**What is being asked**
Scan the data below and give the number of lines that include the word "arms", with no other words.

Entries taken from a collection:
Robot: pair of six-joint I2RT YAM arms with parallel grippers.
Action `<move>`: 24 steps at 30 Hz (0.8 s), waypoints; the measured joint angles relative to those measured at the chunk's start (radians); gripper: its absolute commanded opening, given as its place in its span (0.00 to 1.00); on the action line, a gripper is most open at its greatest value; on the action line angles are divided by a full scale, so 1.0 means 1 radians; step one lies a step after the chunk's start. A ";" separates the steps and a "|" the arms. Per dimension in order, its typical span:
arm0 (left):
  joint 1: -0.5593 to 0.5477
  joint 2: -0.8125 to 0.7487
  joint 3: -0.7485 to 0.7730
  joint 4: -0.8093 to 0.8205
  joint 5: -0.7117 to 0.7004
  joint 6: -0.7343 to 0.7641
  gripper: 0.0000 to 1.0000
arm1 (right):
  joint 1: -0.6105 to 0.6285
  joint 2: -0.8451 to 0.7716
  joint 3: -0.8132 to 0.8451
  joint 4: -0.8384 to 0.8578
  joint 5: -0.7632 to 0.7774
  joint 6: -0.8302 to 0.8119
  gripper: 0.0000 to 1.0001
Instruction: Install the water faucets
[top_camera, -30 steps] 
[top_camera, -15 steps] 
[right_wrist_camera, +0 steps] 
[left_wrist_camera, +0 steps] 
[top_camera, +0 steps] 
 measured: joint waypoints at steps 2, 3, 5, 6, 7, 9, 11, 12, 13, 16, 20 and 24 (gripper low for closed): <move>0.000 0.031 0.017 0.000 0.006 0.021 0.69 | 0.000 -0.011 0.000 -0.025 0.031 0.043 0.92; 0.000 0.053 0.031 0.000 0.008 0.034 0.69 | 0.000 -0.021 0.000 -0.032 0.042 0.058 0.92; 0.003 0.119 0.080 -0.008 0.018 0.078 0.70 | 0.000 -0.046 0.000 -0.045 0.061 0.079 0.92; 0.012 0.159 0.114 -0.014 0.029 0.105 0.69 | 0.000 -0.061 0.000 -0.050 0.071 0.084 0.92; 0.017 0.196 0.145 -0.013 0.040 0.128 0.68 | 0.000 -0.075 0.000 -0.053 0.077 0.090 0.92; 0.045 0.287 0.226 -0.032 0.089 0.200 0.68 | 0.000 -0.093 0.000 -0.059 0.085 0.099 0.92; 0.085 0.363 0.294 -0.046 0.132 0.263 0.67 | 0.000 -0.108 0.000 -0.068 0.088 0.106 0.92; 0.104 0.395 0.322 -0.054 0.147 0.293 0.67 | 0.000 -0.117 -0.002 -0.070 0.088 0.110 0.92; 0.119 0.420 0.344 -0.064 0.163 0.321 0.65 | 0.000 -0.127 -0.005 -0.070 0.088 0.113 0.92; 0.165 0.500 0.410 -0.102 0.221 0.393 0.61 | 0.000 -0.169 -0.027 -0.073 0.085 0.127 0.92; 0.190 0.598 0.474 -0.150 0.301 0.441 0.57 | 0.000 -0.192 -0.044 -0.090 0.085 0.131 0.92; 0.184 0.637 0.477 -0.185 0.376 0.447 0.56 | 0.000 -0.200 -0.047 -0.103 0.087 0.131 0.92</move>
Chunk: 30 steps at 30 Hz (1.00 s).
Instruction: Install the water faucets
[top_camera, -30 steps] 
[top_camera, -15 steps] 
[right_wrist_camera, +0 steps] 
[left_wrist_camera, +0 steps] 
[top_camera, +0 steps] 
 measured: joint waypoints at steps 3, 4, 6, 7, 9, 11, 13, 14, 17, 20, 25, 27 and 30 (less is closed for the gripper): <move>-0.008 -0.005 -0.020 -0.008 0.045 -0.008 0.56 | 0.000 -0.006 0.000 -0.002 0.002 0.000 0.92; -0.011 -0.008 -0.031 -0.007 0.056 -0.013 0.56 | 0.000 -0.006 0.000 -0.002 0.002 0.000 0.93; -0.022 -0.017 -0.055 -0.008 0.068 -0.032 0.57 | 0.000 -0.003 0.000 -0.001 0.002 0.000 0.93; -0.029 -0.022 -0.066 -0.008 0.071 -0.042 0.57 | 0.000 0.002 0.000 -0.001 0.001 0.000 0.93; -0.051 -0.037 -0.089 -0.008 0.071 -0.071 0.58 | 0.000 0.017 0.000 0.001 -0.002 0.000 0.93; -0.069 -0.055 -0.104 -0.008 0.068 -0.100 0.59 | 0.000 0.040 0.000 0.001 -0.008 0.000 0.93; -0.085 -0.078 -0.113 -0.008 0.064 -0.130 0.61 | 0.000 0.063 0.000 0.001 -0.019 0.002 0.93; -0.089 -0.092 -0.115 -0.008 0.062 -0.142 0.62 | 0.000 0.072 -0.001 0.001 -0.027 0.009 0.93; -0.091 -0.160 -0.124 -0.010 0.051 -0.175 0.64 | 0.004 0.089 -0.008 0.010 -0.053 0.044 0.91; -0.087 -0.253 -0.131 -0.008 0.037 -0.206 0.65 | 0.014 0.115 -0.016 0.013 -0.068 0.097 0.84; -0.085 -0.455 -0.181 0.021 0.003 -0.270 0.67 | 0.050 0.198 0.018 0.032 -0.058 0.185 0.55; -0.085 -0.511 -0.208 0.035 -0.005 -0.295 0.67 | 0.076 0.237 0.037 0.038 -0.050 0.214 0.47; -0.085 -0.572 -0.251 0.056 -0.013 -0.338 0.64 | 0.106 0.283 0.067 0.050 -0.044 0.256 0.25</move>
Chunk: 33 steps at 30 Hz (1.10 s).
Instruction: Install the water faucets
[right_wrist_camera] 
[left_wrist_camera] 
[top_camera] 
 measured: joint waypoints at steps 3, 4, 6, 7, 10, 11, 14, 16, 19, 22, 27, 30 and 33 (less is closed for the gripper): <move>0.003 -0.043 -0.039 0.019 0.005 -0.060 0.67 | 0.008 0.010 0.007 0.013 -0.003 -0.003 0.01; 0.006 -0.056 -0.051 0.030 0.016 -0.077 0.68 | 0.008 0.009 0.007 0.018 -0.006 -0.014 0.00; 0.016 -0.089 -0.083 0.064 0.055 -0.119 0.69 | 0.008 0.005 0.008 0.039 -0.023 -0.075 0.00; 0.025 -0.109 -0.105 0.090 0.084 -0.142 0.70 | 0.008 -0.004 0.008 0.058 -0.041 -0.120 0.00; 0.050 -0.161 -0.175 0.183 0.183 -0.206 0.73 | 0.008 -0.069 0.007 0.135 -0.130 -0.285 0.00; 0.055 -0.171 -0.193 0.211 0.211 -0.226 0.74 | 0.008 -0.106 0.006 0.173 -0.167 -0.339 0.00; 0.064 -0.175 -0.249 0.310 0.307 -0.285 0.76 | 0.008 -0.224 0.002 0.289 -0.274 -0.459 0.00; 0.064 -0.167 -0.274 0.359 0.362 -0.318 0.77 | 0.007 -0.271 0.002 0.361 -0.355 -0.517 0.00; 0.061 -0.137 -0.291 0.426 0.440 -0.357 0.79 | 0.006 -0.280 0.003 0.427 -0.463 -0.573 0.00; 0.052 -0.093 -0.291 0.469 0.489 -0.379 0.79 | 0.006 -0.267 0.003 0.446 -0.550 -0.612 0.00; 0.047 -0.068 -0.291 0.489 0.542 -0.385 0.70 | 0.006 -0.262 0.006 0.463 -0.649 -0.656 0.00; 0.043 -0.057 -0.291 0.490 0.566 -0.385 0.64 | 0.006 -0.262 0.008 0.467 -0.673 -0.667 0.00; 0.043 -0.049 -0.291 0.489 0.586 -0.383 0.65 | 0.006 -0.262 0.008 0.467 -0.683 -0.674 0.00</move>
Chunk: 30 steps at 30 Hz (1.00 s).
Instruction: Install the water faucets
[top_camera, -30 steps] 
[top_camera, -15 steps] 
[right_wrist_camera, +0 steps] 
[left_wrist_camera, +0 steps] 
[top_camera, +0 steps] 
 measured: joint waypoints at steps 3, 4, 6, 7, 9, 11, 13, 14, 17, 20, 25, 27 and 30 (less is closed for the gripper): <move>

**Response to this task**
2